Pandemic treatment delays prompt steep rise in psychosocial problems for IVF patients

ESHRE 2020 Karavadra

The psychosocial impact of COVID-19 delays in fertility treatment were assessed in three studies from Italy and UK.

Published 09 July 2020

Evidence presented from surveys of UK and Italian patients found that delays and uncertainties in treatment have been – and remain – a source of anxiety and depression for many. Priorities are proposed for resumed treatment.

Changes in the delivery of care, delays in restarting treatment and an unknown impact on pregnancy are among major concerns for patients during the COVID-19 pandemic. These uncertainties have caused anxiety and depression in some – and even suicidal thoughts in a small minority of cases.

This is according to evidence from the UK and Italy presented at a COVID-19 special session at ESHRE’s online annual meeting investigating the psychosocial effects of the pandemic. Services in these two and other countries were temporarily suspended following precautionary guidance from both ESHRE and ASRM because of the unknown effect of COVID-19 on pregnancy and to consolidate healthcare resources.

The take-home message from the presenters participating in this session was that anxiety, distress and frustration have been – and remain – considerable, and that collaboration is crucial to manage these reactions. Organisations involved in fertility care, said the speakers, should come together to devise a strategy to deal long-term with the consequences of disappointment and to follow-up patients. Discussions must take place on who should be first in line for treatment once services resume, how to signpost patients to trusted and centralised sources of information, and to manage those most at risk of mental health problems.

A UK study presented by Babu Karavadra and co-authored by Professor Adam Balen and RCOG President Eddie Morris found the virus had a negative impact on fertility treatment for the majority (92%) of patients, specifically because of treatment delays. These findings were based on 422 participant experiences during the coronavirus lockdown.

Although most UK fertility services have now started to resume, said Karavadra, from Norfolk and Norwich University Hospital and an ESHRE Young Ambassador, significant doubts remain. These concerns relate to the delivery of fertility care in the UK, both short-term and in future.

His research was based partly on online questionnaires the results of which showed four in five (62%) participants felt uncertainty over their treatments and the unknown impacts of the pandemic, such as pregnancy outcomes and gynaecology services. The study design also included in-depth interviews to explore the identified anxieties. Many patients turned to online forums because of the variation in information received from clinics on when services might resume. When clinics did reopen, participants felt fertility care should be prioritised according to advancing maternal age, socio-economic background and previous unsuccessful treatments.

While acknowledging the small-scale nature of the study, Karavadra said that service providers could use the findings to appreciate the patient’s perspective when fully resuming their services and ‘be mindful of patient concerns’.

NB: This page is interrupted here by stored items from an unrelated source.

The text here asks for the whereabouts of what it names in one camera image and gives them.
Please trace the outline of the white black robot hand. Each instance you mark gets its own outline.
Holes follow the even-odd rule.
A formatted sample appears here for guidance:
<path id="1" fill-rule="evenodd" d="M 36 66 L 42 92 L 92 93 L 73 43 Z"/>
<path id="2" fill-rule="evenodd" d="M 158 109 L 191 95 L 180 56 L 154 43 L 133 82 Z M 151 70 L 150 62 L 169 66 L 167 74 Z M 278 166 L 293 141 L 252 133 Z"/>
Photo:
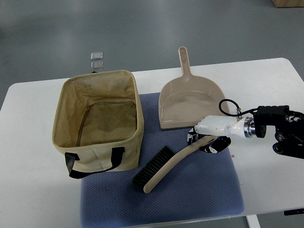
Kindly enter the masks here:
<path id="1" fill-rule="evenodd" d="M 245 118 L 206 116 L 188 132 L 186 155 L 197 150 L 212 154 L 219 153 L 230 145 L 231 136 L 248 137 L 247 125 Z"/>

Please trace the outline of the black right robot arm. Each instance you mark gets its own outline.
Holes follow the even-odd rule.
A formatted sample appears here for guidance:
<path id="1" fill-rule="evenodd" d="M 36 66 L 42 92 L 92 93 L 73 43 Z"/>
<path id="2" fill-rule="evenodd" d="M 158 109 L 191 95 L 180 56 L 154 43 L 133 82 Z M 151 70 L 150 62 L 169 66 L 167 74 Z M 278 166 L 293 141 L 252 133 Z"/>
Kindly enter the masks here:
<path id="1" fill-rule="evenodd" d="M 231 102 L 236 106 L 236 114 L 230 114 L 222 109 L 223 102 Z M 268 126 L 275 127 L 276 143 L 273 151 L 279 155 L 304 158 L 304 114 L 292 111 L 287 105 L 259 106 L 242 112 L 239 105 L 231 99 L 219 102 L 219 110 L 230 117 L 241 120 L 245 114 L 252 114 L 244 120 L 243 133 L 246 137 L 255 135 L 264 138 Z"/>

These points were echoed by Jacky Boivin who said clinic closures has been perceived by some patients as a ‘devastating and uncertain situation that has taxed coping abilities’. This was her conclusion from questionnaires completed anonymously by 450 UK patients on their emotional response to the shutdowns.
More than four in five (81.6%) had tests or treatments postponed, leaving many feeling a sense of threat or harm, one in ten unable to cope and a tiny number (1%) expressing suicidal ideation. A strong source of anxiety arose from not knowing when clinics would reopen, explained Professor Boivin from Cardiff University, Wales. Those worse affected feared being unable to conceive because of insufficient time resulting from the delays. ‘This shows we have to think who gets treatment first,’ said Boivin.

The psychological impact on patients in Italy was similarly outlined by Fabio Barra from the University of Genoa. The pandemic also caused a sharp increase in the prevalence of mental health problems (according to validated scales) among infertile patients whose IVF was interrupted or postponed. Data he presented based on 525 participants from his own centre showed a prevalence rate of 22% for anxiety and 18% for depression, with women worse affected than men, especially those aged above 35.

In closing the session, co-chair Françoise Shenfield said patient follow-up and managing uncertainty were among measures that clinics should consider. ‘It’s important to realise how anxious patients are, and to help them as much as possible,’ she said.